_Work to be completed_
Your task is to print, exactly and only, the lines from the start of the entries below through the line with "Picture size 342". Include both ends, but skip the pictures.

*** Records for this task ***

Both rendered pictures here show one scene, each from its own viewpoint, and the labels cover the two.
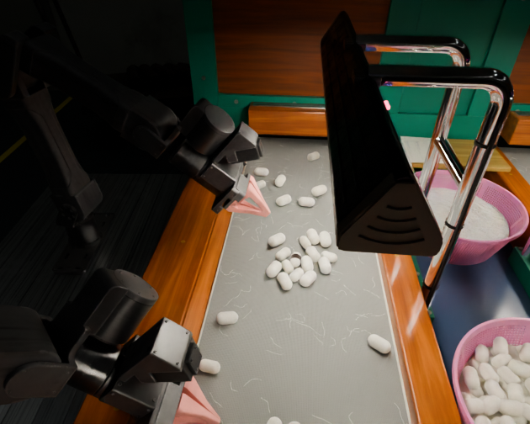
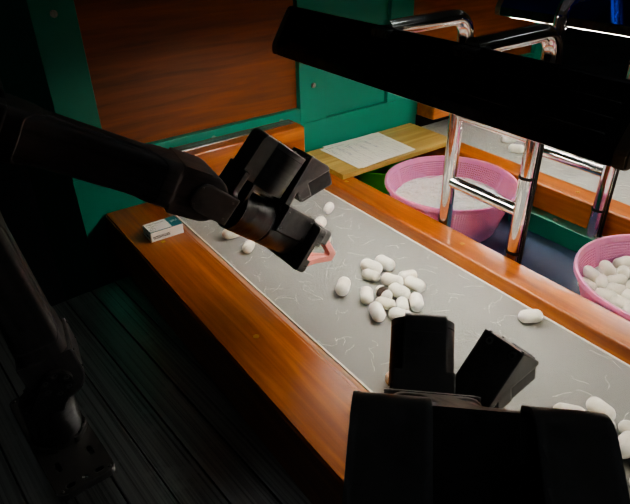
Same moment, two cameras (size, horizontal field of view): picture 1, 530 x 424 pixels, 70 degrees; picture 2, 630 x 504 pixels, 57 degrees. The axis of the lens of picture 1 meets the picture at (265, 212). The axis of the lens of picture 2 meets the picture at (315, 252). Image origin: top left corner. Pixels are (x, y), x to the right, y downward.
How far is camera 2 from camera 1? 0.49 m
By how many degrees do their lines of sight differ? 33
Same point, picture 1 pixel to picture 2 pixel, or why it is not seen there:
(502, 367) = (609, 284)
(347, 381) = (542, 357)
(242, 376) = not seen: hidden behind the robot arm
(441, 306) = not seen: hidden behind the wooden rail
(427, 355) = (572, 299)
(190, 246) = (271, 335)
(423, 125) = (352, 124)
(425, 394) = (603, 324)
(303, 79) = (216, 104)
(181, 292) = (328, 379)
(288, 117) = (222, 155)
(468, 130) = (390, 118)
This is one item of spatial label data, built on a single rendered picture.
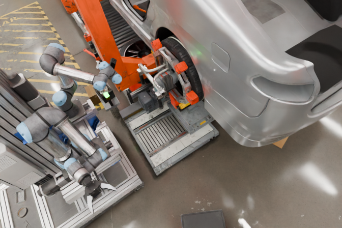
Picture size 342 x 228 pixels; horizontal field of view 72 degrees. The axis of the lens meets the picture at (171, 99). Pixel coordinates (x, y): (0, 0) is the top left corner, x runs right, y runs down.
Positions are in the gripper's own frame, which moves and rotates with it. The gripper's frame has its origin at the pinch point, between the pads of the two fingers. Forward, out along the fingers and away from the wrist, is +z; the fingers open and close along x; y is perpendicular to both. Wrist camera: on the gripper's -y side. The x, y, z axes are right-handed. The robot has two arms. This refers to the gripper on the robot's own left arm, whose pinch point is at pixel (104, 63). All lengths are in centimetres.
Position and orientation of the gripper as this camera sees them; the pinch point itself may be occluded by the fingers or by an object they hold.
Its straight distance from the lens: 213.6
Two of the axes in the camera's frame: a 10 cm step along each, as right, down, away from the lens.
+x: 6.8, 3.0, 6.6
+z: -5.4, -4.1, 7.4
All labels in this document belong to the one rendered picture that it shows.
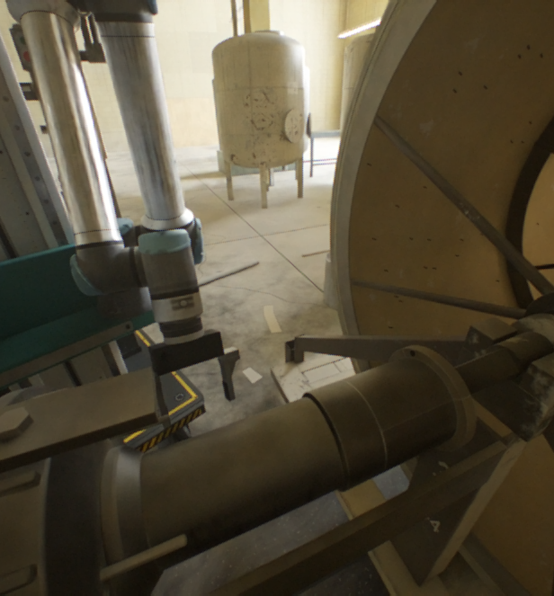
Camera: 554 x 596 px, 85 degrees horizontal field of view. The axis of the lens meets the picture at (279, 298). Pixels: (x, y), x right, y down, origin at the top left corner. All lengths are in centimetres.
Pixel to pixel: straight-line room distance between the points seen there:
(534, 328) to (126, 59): 92
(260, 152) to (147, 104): 396
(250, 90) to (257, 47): 46
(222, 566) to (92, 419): 111
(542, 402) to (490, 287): 131
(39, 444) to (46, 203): 92
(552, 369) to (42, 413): 59
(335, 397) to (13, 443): 28
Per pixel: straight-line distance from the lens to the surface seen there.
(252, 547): 134
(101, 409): 27
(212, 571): 133
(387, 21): 104
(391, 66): 100
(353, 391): 38
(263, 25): 940
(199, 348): 62
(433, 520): 90
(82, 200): 73
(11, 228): 118
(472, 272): 177
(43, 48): 82
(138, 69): 87
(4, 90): 112
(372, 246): 134
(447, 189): 85
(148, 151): 89
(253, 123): 477
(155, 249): 58
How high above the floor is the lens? 125
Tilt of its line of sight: 31 degrees down
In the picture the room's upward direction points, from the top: 2 degrees counter-clockwise

*** End of Records for this task ***

_Solution to this exercise_
Both rendered pictures here show one scene, each from its own viewpoint, and the labels cover the two.
Same moment, two cameras (size, horizontal field of view): picture 1, 530 x 424 pixels, 70 degrees; picture 2, 630 x 504 pixels, 57 degrees. The axis of the lens of picture 1 meets the picture at (265, 212). The axis of the lens of picture 2 meets the picture at (315, 252). Image origin: top left corner. Pixels are (x, y), x to the right, y downward.
How far is camera 2 from camera 1? 0.49 m
By how many degrees do their lines of sight differ? 33
Same point, picture 1 pixel to picture 2 pixel, or why it is not seen there:
(502, 367) = (609, 284)
(347, 381) = (542, 357)
(242, 376) = not seen: hidden behind the robot arm
(441, 306) = not seen: hidden behind the wooden rail
(427, 355) = (572, 299)
(190, 246) = (271, 335)
(423, 125) = (352, 124)
(425, 394) = (603, 324)
(303, 79) = (216, 104)
(181, 292) = (328, 379)
(288, 117) = (222, 155)
(468, 130) = (390, 118)
This is one item of spatial label data, built on a single rendered picture.
Picture size 342 x 228 pixels; horizontal field of view 72 degrees. The axis of the lens meets the picture at (171, 99). Pixel coordinates (x, y): (0, 0) is the top left corner, x runs right, y runs down.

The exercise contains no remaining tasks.